■ **DATA TO PROCESS**:

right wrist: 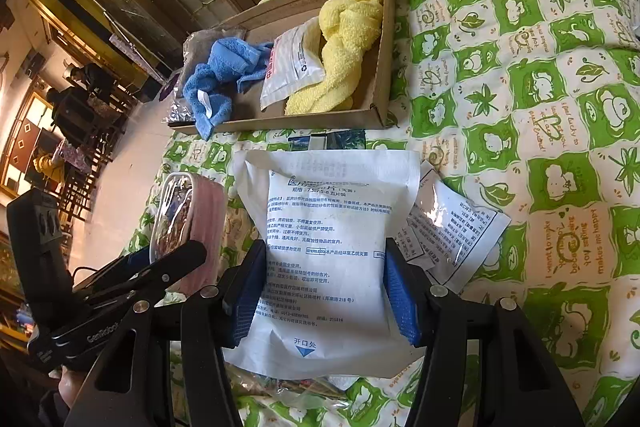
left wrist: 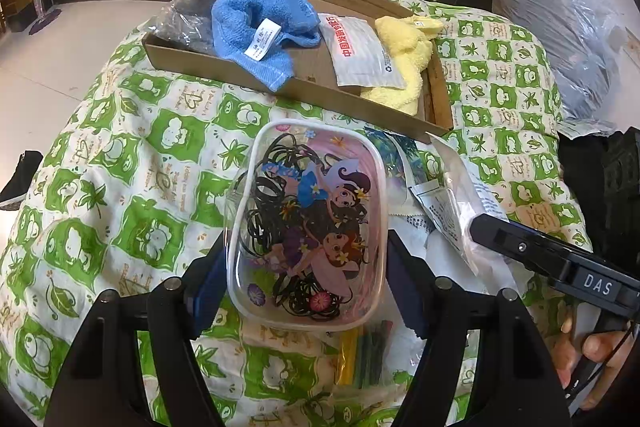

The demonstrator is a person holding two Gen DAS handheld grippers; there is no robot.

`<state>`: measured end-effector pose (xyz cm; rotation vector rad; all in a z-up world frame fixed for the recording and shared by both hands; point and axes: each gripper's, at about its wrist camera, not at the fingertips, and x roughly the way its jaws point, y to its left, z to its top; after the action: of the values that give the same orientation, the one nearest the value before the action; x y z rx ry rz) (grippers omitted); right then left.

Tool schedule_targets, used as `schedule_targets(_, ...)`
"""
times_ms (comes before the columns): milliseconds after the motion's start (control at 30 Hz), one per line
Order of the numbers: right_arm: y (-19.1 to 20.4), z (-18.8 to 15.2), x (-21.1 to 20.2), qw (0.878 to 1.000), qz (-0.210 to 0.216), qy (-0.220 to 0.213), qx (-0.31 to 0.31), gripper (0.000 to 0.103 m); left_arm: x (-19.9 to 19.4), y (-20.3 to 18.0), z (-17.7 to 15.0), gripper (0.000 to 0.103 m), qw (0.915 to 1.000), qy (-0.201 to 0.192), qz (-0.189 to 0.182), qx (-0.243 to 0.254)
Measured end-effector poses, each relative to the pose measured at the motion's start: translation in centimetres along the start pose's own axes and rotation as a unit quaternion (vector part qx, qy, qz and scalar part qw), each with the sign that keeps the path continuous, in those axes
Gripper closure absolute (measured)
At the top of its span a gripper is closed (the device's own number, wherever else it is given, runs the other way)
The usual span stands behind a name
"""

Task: Organize soft objects
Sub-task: 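Lift the container with left gripper while right gripper lifts the packet toward the box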

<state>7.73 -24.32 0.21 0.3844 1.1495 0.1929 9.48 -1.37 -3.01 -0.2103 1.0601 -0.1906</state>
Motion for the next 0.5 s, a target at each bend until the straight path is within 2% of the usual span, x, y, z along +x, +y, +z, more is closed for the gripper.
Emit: schedule_targets(500, -0.8, 0.6, -0.5, 1.000, 0.004, -0.007, 0.010, 0.047, 0.6, -0.1, 2.6, 0.031, 0.9999, -0.009, -0.009, 0.003)
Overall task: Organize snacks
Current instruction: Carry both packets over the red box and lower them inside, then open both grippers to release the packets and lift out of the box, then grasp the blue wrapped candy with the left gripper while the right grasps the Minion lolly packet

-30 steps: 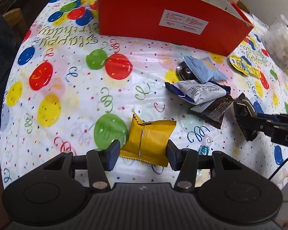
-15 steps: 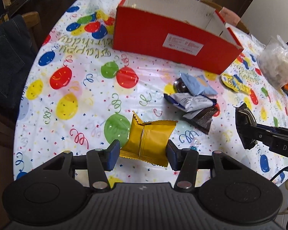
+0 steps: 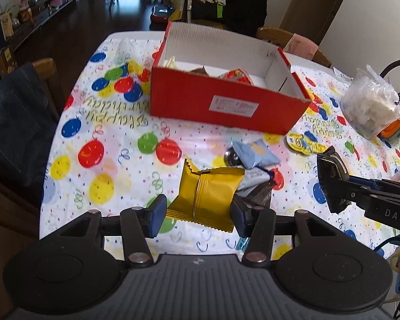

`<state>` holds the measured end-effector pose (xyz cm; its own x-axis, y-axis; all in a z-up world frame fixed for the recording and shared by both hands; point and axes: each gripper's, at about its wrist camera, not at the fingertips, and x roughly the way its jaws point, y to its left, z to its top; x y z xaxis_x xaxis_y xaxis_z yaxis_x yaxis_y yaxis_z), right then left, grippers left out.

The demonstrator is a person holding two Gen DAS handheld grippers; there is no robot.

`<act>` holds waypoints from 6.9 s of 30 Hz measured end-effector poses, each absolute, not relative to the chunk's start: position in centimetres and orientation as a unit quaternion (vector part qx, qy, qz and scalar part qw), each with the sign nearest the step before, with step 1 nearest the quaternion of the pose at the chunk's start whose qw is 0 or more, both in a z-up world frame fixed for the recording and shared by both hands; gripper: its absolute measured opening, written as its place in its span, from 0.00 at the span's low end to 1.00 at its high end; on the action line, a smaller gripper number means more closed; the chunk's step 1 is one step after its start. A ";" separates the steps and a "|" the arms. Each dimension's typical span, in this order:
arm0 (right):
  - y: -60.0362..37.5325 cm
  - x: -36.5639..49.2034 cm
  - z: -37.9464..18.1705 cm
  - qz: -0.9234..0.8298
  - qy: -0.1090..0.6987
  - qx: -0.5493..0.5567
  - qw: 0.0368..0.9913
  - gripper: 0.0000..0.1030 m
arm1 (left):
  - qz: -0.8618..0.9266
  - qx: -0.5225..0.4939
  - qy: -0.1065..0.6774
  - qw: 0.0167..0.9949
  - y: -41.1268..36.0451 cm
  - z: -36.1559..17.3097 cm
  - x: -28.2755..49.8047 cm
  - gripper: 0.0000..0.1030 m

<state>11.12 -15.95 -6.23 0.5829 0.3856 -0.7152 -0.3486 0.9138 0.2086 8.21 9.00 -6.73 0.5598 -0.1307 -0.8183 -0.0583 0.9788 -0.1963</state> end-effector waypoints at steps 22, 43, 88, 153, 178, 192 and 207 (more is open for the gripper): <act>-15.4 20.9 -2.5 0.216 0.372 -0.001 0.903 0.30 | -0.013 -0.063 0.437 0.897 7.2 -2.5 17.9 0.49; -12.8 35.1 -5.2 0.212 0.429 -0.040 0.877 0.30 | 0.054 -0.042 0.502 0.862 7.1 -4.6 32.2 0.49; -10.1 37.1 -8.0 0.220 0.458 -0.083 0.857 0.45 | 0.056 -0.028 0.543 0.837 6.7 -8.3 36.0 0.51; -23.1 14.9 -6.9 0.246 0.386 -0.057 0.887 1.00 | -0.047 -0.058 0.489 0.869 2.1 -8.0 10.1 0.80; -23.2 25.3 -15.4 0.320 0.409 -0.186 0.834 0.95 | -0.003 -0.070 0.567 0.821 -1.4 -15.1 10.9 0.75; -22.6 28.0 -17.3 0.349 0.420 -0.195 0.815 0.83 | -0.002 -0.069 0.577 0.814 -1.8 -16.2 10.9 0.43; -21.7 26.5 -16.8 0.342 0.416 -0.195 0.820 0.49 | 0.004 -0.059 0.576 0.816 -3.0 -16.2 10.9 0.12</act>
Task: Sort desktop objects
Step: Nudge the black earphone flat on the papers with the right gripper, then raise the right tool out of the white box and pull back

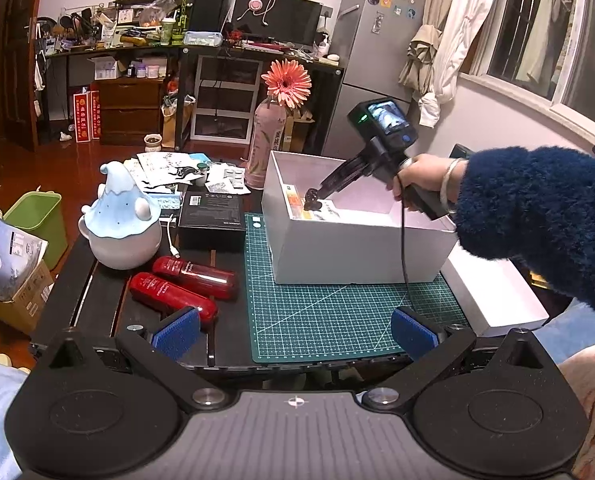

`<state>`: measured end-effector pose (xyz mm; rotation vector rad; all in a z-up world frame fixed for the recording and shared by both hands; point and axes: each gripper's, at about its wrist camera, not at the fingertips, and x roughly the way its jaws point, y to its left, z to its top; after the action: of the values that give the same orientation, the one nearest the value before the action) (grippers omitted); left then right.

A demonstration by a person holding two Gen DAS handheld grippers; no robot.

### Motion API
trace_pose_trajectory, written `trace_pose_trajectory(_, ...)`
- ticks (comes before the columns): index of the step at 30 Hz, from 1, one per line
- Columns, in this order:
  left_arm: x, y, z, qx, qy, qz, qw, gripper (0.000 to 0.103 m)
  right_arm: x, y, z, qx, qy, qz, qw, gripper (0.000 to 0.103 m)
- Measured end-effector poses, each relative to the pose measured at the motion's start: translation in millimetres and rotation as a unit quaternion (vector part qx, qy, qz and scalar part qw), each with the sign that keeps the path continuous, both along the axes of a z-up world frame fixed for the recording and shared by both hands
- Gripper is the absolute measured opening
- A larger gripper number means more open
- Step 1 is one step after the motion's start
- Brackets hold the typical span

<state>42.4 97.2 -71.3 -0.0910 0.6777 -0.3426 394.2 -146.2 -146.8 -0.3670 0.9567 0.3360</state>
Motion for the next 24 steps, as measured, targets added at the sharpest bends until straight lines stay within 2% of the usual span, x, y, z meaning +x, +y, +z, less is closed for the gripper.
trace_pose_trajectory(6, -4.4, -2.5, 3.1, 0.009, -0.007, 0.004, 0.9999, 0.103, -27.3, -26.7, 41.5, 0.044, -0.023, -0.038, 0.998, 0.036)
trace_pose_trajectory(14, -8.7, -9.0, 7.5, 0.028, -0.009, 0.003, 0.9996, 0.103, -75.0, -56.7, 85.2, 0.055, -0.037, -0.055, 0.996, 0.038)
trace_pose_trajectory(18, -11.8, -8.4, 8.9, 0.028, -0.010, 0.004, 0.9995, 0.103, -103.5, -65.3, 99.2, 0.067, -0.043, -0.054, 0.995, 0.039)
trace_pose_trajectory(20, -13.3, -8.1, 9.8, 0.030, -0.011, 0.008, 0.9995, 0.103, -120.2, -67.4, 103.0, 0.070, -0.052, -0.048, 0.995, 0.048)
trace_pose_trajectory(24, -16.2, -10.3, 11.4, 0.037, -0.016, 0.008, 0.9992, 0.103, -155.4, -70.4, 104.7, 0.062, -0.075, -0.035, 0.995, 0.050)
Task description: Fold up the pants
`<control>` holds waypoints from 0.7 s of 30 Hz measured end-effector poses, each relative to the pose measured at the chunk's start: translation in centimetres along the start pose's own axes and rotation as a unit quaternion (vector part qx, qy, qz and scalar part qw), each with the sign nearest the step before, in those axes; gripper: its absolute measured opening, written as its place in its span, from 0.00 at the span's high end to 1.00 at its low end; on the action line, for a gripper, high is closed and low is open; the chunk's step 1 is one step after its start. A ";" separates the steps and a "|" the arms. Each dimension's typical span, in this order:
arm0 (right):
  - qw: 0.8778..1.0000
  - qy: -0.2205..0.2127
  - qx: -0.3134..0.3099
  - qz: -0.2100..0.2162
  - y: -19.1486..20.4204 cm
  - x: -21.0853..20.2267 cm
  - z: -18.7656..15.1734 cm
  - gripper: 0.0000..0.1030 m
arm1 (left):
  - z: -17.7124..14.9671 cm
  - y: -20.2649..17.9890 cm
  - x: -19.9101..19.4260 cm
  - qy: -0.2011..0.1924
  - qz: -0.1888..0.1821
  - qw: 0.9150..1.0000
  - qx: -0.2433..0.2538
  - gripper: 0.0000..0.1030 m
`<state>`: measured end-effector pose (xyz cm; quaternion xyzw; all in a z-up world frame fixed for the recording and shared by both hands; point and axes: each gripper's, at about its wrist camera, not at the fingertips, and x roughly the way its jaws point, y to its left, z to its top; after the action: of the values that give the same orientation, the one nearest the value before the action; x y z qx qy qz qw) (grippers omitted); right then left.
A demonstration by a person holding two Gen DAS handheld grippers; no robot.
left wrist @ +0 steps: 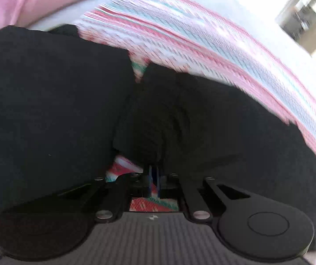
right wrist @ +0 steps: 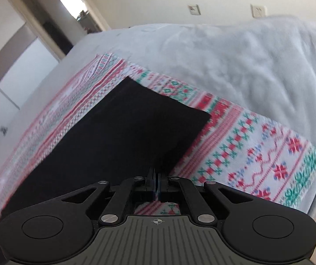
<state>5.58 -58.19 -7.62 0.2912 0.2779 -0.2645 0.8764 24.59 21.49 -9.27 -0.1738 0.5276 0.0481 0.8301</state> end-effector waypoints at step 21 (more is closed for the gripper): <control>0.968 -0.049 -0.243 -0.043 17.9 2.5 1.5 0.85 | 3.1 -13.2 5.9 -0.004 -0.118 0.992 0.033 0.66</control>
<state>19.05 -47.57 -1.69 0.0438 0.3033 -0.2397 0.9212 33.33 9.63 -10.16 -0.2066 0.5011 -0.0666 0.8377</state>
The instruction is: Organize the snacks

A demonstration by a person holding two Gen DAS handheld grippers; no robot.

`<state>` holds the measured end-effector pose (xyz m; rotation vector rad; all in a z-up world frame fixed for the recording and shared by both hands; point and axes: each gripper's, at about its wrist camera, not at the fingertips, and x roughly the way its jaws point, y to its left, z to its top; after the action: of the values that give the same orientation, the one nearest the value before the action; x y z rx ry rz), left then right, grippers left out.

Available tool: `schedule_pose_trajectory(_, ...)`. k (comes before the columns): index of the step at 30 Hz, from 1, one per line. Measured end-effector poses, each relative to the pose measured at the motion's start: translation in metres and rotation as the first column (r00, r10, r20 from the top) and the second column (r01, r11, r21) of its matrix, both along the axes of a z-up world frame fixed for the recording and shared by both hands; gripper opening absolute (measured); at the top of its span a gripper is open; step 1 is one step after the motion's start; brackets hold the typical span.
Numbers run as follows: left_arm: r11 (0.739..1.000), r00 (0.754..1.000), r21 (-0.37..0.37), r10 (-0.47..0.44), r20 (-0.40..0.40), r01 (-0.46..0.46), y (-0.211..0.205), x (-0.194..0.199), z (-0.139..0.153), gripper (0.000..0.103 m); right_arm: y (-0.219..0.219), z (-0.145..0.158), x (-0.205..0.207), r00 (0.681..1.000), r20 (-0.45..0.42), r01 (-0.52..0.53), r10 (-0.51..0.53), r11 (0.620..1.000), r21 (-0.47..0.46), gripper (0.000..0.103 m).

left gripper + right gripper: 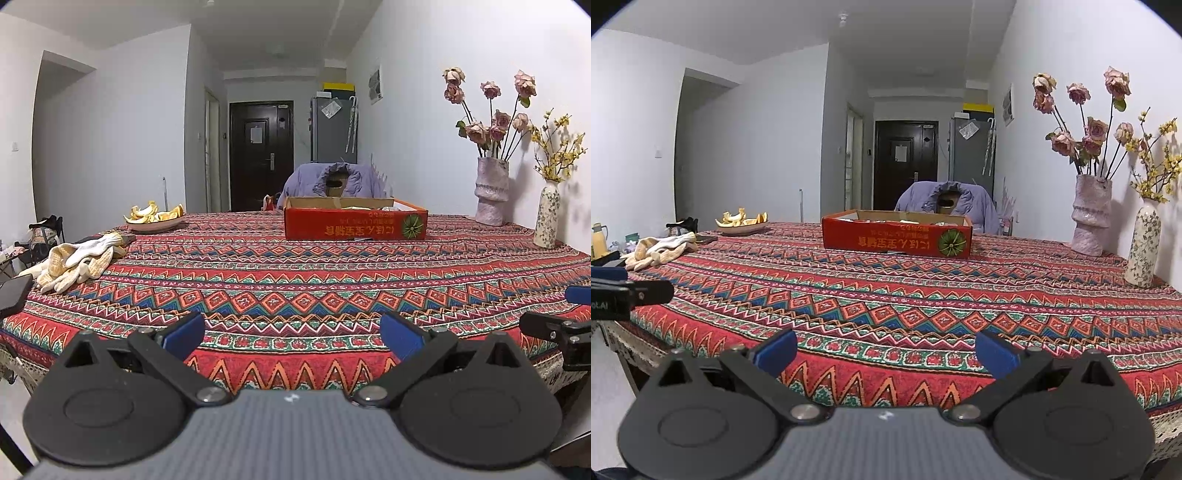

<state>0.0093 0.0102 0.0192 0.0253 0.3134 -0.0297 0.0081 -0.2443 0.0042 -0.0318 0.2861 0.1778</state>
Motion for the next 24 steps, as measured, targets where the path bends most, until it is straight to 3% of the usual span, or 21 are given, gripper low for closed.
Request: schedule_pose_trajectory(24, 1.0, 1.0, 0.012, -0.019, -0.001, 0.019, -0.0033, -0.0007, -0.001, 0.103, -0.0008, -0.0006, -0.0012, 1.0, -0.015, -0.006, 0.006, 1.0, 0.003, 0.103)
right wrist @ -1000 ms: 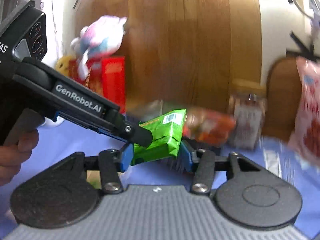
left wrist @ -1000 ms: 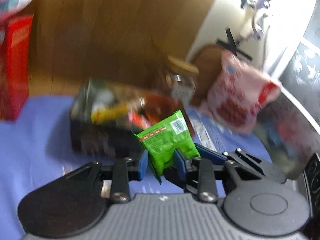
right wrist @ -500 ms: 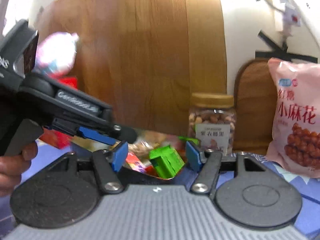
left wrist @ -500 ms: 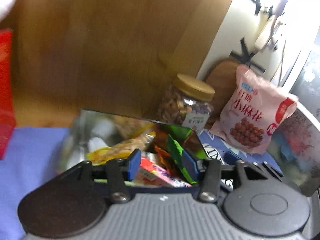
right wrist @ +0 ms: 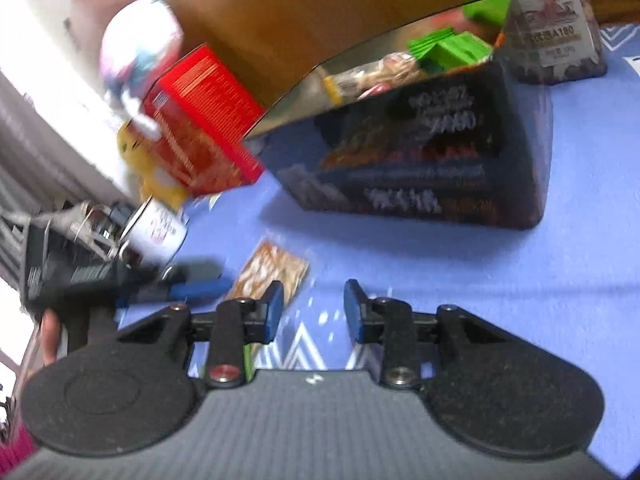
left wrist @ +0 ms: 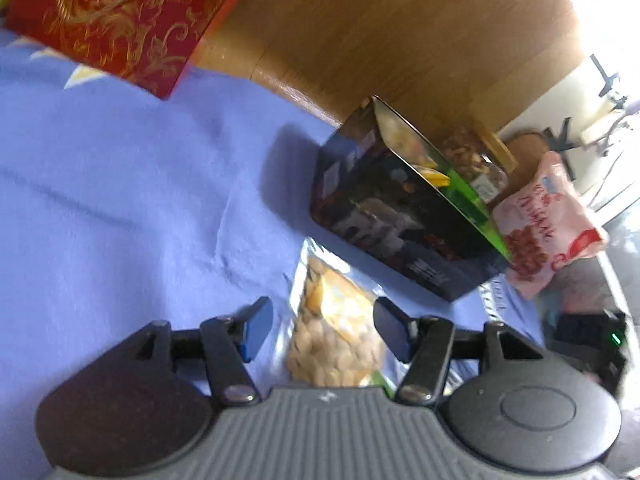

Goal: Organize snacks
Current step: 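Move the left tool to the clear bag with orange label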

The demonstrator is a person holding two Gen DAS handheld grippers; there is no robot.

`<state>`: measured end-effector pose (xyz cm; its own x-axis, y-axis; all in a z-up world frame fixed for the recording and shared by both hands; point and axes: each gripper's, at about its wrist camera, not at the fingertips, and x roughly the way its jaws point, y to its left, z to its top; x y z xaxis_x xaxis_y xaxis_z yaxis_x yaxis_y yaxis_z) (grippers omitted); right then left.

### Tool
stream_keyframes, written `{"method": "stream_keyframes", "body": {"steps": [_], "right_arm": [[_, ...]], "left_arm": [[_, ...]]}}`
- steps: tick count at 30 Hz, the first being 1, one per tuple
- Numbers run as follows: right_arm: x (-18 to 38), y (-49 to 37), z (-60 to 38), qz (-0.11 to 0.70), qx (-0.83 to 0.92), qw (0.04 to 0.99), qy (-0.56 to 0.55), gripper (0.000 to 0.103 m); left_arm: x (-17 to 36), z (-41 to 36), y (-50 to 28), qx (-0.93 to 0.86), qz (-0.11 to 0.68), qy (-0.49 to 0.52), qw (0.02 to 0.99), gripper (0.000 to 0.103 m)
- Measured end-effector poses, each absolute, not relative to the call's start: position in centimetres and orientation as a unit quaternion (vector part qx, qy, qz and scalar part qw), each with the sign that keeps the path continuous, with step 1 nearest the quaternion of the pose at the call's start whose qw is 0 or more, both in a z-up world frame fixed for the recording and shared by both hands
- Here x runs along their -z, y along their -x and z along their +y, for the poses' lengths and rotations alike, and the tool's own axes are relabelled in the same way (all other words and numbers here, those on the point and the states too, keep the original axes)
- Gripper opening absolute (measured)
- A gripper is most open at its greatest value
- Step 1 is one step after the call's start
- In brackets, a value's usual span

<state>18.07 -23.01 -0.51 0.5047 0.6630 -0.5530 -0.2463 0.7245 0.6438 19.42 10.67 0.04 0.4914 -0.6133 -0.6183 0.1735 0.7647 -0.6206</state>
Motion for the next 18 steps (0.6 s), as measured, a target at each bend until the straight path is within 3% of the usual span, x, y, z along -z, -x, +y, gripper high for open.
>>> {"method": "stream_keyframes", "body": {"steps": [6, 18], "right_arm": [[0.8, -19.2, -20.9, 0.398, -0.268, 0.843, -0.241, 0.036], [0.4, -14.6, -23.4, 0.386, -0.243, 0.856, -0.243, 0.034]], "left_arm": [[0.6, 10.2, -17.0, 0.229, 0.414, 0.248, 0.846, 0.048], [-0.3, 3.1, -17.5, 0.266, 0.418, 0.160, 0.854, 0.046]]}}
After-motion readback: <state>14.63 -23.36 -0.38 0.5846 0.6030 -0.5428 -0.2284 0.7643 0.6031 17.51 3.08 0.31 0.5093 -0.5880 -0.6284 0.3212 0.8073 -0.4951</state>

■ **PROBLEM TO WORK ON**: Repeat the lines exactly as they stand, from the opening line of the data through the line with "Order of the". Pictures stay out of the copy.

■ **SOLVED PROBLEM**:
right wrist: 
left wrist: 

The demonstrator is a person holding two Gen DAS handheld grippers; there is no robot.

`<state>`: measured end-effector pose (xyz cm; rotation vector rad; all in a z-up world frame fixed for the recording and shared by both hands; point and axes: each gripper's, at about its wrist camera, not at the fingertips, and x roughly the way its jaws point, y to its left, z to its top; after the action: of the values that give the same orientation, the one nearest the value before the action; x y z rx ry rz) (grippers omitted); right then left.

Tool schedule_targets, used as `schedule_targets(_, ...)`
"""
times_ms (comes before the columns): milliseconds after the motion's start (control at 30 Hz), one per line
Order of the numbers: right_arm: y (-19.1 to 20.4), z (-18.8 to 15.2), x (-21.1 to 20.2), qw (0.878 to 1.000), qz (-0.210 to 0.216), qy (-0.220 to 0.213), qx (-0.31 to 0.31), gripper (0.000 to 0.103 m); left_arm: x (-19.9 to 19.4), y (-20.3 to 18.0), z (-17.7 to 15.0), gripper (0.000 to 0.103 m), qw (0.915 to 1.000), qy (-0.201 to 0.192), qz (-0.189 to 0.182), qx (-0.243 to 0.254)

This exercise has nothing further to it.